Task to carry out -> Your answer is the line containing "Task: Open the" plus every line after it to the end of the data below, transcribed exactly and with nothing else.

Data segment ->
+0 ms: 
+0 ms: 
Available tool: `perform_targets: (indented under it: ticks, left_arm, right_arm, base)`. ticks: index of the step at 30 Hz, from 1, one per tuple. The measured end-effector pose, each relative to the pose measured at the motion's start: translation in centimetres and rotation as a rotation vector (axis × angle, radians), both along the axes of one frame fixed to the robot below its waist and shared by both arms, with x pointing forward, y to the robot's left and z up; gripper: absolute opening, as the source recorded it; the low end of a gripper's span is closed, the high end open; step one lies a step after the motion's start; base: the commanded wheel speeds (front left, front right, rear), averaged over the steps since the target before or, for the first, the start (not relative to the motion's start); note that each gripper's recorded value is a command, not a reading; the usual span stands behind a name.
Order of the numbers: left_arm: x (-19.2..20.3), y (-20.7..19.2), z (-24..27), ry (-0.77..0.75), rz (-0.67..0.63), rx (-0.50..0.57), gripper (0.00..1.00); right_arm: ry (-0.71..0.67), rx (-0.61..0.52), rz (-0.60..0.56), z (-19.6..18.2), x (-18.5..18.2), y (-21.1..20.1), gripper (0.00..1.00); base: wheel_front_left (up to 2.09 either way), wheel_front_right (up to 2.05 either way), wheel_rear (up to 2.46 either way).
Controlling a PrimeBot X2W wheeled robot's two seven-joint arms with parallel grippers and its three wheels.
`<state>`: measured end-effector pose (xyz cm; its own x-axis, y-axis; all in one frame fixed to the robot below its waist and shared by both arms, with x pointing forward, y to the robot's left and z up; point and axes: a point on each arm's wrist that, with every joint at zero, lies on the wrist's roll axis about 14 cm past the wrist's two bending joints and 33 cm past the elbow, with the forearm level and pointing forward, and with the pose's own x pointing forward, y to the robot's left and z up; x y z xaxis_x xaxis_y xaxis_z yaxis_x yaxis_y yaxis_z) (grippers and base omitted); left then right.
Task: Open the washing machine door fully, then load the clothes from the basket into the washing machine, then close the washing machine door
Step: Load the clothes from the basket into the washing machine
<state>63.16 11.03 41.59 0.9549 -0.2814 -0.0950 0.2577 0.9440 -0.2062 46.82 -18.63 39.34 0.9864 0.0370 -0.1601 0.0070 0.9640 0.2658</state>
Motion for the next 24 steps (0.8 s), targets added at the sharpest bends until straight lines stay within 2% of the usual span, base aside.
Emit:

Exercise answer ->
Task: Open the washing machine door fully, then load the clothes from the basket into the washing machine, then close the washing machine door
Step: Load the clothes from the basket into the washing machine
<state>63.16 11.03 41.59 0.9549 -0.2814 -0.0950 0.2577 0.9440 -0.2062 46.82 -18.63 39.34 0.9864 0.0370 -0.1601 0.0070 0.9640 0.2658</state>
Motion for the next 24 steps (0.8 s), targets added at the sharpest bends until straight lines stay within 2% of the usual span, base aside.
Emit:

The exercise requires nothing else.